# [Brief]
Look through the records below for the word "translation". Report how many lines have it, and only that number.

[Recorded data]
★ ★ ★ ★ ★ ★ ★

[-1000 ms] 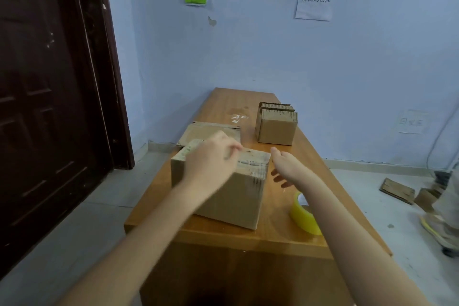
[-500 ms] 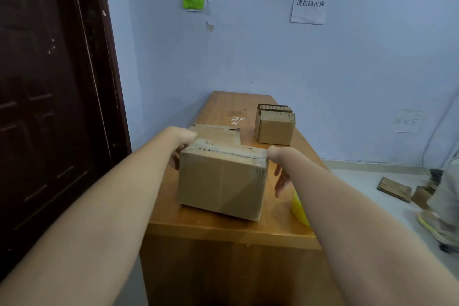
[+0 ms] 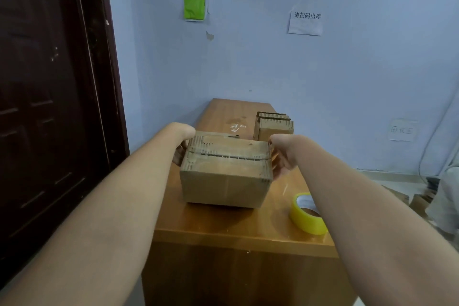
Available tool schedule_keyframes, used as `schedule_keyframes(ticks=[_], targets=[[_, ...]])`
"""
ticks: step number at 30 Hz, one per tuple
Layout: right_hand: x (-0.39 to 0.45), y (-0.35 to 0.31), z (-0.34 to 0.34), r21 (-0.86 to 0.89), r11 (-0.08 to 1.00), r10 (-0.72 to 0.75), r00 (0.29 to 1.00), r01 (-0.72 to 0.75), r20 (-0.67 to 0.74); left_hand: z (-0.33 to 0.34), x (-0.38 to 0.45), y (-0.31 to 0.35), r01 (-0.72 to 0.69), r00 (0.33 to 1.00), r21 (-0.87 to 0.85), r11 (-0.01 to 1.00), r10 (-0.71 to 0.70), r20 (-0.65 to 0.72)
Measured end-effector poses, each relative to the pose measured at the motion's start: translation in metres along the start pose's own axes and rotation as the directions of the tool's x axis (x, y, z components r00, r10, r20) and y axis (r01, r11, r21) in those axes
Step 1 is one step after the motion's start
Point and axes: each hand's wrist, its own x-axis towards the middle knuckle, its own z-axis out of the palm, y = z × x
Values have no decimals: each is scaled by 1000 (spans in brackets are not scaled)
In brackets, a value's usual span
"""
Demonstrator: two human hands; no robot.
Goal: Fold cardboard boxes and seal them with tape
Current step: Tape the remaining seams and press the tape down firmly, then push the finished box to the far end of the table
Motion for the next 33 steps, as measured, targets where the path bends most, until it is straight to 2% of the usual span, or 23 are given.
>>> schedule_keyframes(ticks=[5, 9, 14, 21, 26, 30, 33], targets=[[-7, -19, -5, 32, 999, -33, 999, 32, 16, -4, -6, 14, -8, 1000, 16, 1000, 8, -28], [-7, -29, -7, 23, 999, -42, 999, 42, -20, -4, -14, 31, -59, 998, 148, 987, 62, -17], [-1, -46, -18, -73, 995, -75, 994, 70, -80, -5, -14, 57, -108, 994, 229, 967, 99, 53], [28, -63, -18, -218, 975, -79, 988, 48, -135, -3, 5, 83, -177, 984, 322, 930, 171, 45], [55, -78, 1, -504, 862, -156, 976, 59, -151, 13, 38, 94, -195, 976, 520, 831, 218, 17], [74, -85, 14, -619, 780, -198, 975, 93, -103, 23, 136, 98, -187, 972, 603, 776, 234, 0], [101, -99, 15, -663, 737, -235, 969, 131, -70, 17, 97, 102, -192, 977, 579, 792, 208, 40]])
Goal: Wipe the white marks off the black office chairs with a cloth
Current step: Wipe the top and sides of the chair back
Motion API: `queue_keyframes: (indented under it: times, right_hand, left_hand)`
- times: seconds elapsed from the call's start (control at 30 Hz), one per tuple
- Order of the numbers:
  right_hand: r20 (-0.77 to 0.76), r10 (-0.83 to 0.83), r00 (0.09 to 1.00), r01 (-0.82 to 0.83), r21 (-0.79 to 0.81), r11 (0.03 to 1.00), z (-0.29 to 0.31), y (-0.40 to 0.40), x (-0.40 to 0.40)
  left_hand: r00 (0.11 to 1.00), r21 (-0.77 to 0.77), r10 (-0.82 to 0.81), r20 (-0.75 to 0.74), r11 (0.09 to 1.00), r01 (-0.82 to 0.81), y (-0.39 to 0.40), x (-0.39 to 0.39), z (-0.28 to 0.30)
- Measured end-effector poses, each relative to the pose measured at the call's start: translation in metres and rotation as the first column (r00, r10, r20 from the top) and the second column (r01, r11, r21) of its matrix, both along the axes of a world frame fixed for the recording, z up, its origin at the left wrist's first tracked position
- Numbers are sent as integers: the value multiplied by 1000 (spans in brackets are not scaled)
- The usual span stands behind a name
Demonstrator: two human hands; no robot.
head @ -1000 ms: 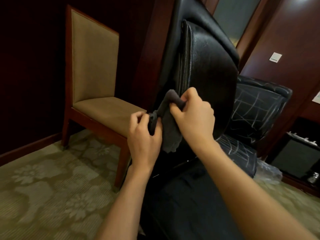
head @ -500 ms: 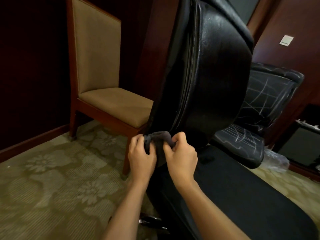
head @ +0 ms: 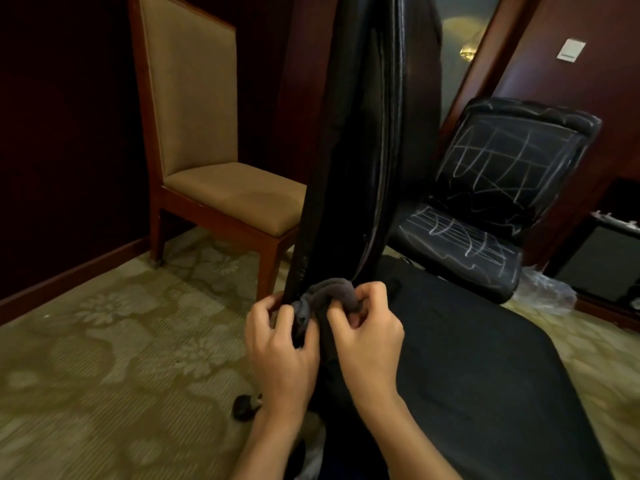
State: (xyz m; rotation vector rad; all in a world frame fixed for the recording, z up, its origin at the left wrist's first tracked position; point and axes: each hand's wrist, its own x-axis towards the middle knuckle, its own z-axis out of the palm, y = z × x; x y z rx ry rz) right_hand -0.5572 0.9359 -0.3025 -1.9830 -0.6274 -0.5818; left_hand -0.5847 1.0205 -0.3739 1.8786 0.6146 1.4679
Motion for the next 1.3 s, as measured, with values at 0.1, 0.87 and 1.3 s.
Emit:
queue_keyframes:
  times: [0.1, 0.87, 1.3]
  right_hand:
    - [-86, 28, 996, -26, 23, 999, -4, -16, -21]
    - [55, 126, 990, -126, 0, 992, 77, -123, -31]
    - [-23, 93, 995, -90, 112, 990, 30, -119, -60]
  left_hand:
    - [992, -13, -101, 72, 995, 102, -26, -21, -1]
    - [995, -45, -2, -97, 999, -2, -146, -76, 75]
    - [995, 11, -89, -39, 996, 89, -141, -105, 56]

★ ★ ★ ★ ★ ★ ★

# [Response to this exercise]
2